Santa Teresita Hospital (Duarte, CA) wants to start the electronic patient record right at the admitting desk. The hospital has been using electronic patient records for almost two years--scanning in a patient's chart within 24 hours of discharge.
"But we wanted to take things a step beyond providing the records online," said Mamie Hao, director of medical records for the hospital. By the end of the year, the hospital plans to install the registration module of the ChartMaxx electronic patient record system from MedPlus.
Santa Teresita has already gained significant benefits using electronic patient records, according to Hao. The hospital has about 50 authorized users on the system, which runs on an Ethernet network with a dedicated Hewlett-Packard (www.hp.com) server. The hospital began storing emergency room charts on the system in August 1995 and has added all outpatient and inpatient records as well as all records for patients in the hospital's skilled nursing facility.
"We have reduced the support staff by two full-time employees," said Hao. In addition, the staff has been able to take on the extra responsibility of coding patient records to ensure payment for services from insurance companies and government agencies.
Santa Teresita has eliminated the need to rent off-site storage space and has reduced use of an outside copy service by half. Because all the charts are available electronically, users have concurrent access to patient information.
Doctors can access patient records in under a minute, typically in 30 to 45 seconds, Hao said. The system has also improved Santa Teresita's ability to fulfill requests for patient records from doctors who might not necessarily work in the hospital. "We have received calls from physicians who told us they were surprised by the quick response to their request for patient information as compared to other hospitals," Hao said.

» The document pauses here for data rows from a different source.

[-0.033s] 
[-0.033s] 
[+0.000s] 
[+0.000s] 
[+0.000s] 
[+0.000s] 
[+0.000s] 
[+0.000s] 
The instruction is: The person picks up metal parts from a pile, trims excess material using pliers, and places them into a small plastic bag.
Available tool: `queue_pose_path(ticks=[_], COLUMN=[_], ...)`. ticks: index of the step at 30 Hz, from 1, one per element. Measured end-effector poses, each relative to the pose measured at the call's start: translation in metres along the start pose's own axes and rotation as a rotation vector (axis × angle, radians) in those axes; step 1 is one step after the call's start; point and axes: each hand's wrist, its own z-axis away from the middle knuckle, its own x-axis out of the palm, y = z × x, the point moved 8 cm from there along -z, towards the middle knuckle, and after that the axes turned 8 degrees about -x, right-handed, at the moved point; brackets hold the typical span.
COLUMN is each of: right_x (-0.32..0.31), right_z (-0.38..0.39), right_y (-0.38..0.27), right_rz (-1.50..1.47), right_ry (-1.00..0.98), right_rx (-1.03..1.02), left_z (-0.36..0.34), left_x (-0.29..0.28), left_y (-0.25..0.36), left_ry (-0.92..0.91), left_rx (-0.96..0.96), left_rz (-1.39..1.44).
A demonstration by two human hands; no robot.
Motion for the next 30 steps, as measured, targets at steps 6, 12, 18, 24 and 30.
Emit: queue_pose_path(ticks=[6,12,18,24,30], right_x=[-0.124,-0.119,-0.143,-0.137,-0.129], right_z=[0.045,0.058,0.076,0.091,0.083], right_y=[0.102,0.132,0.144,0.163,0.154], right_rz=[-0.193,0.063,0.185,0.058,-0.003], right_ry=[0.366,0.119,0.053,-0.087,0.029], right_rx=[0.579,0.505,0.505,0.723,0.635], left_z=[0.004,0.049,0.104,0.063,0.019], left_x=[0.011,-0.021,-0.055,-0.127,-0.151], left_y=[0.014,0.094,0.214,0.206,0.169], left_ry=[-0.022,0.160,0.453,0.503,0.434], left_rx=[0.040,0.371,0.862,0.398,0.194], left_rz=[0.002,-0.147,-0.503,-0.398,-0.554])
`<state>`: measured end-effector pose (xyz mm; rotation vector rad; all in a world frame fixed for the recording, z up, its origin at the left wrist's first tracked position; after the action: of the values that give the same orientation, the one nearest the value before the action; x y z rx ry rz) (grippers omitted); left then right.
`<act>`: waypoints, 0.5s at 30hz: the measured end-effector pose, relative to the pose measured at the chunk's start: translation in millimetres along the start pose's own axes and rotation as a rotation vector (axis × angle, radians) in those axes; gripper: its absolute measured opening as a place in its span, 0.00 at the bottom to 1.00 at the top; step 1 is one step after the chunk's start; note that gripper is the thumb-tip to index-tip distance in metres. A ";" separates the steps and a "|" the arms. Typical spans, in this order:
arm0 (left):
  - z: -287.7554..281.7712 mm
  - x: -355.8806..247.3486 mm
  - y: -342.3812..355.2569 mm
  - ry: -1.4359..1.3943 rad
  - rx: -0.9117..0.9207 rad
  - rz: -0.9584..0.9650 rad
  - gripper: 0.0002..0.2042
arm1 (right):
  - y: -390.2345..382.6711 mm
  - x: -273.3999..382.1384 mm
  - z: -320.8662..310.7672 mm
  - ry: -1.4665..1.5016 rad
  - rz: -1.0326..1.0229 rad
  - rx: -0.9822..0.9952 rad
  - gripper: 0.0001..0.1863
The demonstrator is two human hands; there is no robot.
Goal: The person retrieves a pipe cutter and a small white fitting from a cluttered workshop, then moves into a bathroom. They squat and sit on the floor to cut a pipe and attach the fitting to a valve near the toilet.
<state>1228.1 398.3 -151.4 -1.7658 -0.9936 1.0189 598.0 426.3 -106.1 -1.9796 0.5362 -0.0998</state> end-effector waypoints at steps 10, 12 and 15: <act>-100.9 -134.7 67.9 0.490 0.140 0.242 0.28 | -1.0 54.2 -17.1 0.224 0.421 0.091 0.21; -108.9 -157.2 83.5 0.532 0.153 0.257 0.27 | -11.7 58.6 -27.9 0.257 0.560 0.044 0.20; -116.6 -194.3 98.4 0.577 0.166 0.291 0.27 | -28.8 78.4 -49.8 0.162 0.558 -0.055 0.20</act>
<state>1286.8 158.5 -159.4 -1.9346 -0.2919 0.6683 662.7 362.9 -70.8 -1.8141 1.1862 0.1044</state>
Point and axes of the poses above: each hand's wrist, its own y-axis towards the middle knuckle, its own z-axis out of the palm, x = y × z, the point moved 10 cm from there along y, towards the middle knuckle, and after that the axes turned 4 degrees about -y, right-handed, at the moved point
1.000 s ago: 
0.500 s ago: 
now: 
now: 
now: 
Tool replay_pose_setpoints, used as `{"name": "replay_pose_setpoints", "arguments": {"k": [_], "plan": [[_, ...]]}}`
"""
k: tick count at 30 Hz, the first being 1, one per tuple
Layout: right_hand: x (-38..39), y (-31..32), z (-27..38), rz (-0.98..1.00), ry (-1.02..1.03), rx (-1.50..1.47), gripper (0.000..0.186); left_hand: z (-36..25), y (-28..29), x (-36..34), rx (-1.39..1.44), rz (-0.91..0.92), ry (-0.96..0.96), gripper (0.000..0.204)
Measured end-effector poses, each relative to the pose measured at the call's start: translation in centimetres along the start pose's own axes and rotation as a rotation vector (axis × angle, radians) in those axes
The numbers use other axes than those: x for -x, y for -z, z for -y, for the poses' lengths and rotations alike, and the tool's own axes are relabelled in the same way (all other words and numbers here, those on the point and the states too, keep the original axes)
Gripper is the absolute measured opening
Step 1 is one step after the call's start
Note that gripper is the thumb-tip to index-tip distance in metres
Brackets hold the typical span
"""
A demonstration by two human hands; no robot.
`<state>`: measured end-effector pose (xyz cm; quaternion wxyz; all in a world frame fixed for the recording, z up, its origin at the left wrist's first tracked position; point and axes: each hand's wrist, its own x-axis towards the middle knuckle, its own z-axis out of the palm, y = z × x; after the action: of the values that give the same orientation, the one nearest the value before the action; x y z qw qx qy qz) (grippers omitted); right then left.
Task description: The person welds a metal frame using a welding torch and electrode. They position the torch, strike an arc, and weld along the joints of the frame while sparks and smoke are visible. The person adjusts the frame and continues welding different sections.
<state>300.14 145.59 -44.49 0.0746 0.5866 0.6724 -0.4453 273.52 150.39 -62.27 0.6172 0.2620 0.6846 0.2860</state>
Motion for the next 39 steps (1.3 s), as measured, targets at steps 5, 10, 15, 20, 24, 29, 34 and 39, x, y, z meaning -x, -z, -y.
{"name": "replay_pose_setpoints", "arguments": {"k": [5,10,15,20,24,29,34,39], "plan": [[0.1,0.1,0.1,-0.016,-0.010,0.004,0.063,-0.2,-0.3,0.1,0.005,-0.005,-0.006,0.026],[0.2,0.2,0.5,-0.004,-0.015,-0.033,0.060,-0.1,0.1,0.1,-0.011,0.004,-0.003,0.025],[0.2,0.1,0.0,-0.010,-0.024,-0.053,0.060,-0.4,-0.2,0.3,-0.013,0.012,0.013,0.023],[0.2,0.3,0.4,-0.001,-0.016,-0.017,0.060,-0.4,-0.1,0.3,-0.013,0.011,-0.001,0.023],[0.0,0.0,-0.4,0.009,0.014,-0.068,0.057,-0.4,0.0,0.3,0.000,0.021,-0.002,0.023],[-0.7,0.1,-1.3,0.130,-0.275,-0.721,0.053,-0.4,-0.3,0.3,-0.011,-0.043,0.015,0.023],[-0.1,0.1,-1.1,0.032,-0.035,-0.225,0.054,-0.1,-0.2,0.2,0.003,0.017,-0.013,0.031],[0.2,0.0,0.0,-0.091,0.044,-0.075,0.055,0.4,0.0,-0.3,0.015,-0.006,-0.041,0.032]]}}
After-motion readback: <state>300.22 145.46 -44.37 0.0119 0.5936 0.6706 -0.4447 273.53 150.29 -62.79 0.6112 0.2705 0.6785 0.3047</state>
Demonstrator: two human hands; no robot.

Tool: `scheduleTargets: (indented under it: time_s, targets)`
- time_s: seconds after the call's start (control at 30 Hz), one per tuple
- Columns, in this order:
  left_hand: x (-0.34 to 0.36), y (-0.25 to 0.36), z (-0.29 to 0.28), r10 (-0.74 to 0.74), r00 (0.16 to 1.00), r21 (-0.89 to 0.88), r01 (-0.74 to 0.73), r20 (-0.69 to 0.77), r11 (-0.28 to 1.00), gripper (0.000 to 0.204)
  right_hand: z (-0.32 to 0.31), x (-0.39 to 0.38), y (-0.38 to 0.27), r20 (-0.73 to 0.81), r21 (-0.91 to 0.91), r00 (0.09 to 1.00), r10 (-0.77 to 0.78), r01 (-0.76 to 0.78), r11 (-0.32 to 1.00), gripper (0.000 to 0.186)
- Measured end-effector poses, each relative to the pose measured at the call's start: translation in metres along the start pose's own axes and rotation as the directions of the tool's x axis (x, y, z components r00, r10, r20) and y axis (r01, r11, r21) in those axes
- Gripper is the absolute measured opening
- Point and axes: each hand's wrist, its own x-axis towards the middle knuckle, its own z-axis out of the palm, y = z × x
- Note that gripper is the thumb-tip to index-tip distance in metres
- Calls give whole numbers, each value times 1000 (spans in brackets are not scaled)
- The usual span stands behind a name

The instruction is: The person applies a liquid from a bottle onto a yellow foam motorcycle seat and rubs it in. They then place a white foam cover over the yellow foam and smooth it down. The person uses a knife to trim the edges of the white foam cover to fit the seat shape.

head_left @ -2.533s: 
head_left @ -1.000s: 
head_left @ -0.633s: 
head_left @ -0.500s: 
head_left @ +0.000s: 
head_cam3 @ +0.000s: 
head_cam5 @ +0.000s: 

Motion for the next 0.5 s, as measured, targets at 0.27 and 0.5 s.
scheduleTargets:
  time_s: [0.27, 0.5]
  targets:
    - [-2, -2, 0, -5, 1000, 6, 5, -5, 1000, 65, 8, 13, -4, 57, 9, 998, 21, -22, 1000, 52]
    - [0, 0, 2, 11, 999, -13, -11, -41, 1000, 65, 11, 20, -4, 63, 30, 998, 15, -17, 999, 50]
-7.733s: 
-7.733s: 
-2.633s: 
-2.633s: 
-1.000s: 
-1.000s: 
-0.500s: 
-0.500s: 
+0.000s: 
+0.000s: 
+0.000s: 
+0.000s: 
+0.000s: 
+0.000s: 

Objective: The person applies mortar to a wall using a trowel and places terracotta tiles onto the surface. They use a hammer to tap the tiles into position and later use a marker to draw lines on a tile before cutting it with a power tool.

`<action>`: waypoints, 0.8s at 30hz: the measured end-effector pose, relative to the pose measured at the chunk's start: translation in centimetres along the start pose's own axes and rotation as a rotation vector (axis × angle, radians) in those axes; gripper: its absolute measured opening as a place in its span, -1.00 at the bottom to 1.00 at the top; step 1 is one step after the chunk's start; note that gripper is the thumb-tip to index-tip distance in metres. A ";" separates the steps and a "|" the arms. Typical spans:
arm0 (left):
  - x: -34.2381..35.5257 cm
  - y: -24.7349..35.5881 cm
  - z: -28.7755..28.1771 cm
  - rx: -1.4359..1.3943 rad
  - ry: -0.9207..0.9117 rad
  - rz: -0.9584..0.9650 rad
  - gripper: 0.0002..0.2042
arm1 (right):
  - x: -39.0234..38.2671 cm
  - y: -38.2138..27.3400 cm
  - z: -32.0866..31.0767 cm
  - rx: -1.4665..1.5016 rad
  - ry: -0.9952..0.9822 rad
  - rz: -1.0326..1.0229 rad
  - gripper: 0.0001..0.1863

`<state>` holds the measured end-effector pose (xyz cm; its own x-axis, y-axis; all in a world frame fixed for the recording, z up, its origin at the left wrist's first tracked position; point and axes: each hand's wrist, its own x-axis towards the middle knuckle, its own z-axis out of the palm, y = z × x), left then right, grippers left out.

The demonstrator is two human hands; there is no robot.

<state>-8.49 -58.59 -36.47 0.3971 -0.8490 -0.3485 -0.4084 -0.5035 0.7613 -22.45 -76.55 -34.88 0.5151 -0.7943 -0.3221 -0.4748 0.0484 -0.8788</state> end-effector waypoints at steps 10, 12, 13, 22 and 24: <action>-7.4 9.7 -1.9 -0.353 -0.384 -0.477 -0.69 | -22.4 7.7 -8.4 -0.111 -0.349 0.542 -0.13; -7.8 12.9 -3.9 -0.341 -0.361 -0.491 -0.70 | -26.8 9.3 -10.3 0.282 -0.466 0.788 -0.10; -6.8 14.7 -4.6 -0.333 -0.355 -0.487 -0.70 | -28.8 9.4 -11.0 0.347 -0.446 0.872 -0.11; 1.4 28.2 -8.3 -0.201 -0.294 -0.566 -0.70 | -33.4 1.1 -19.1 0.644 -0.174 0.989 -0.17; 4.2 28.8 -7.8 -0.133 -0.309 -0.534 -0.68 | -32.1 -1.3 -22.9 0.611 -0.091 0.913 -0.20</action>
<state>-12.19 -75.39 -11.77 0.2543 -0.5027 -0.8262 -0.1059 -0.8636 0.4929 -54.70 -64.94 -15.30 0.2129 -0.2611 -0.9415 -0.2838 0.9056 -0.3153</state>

Fifty more terminals will be added to the system by the end of the year. "We only have terminals in about half of our nursing units," she explained. Because of the shortage of terminals right now, the hospital is making paper copies of the patient records accessible. "But once everyone is up and running and has access, we might not have to have the paper and the electronic records," Hao said.
Texas Scottish Rite
The need to provide access to multiple users simultaneously has also driven Texas Scottish Rite Hospital (Dallas) to install an electronic patient record system. The hospital, which focuses on pediatric orthopedics and child development, is in the process of installing electronic patient records and is beginning in the scoliosis clinic. Gathering and comparing data from patient records is critical.
"Our need is twofold: the need to be able to research against our patient population for clinical improvement and to allow future planning," said Hunt Gregg, director of Information Services at Texas Scottish Rite. "Also, because most of our patient visits are outpatient-based, we have always had the problem of locating and sharing the patient's chart with several caregivers at the same time. (Clinical Networx's, Waltham, MA) Clinical Master will allow us to perform our research and at the same time provide enhanced care through the ability of always having the patient chart at hand, whenever it is needed."
Getting physicians to enter their notes directly into the system rather than dictating them--which requires a great deal of time and expense, and can often delay the completion of a patient's chart--has been one of the benefits of electronic patient records at North Memorial Health Care (Minneapolis). North Memorial includes a 518-bed medical center, nine primary care clinics, an oncology clinic and 45 affiliated primary care and specialty clinics.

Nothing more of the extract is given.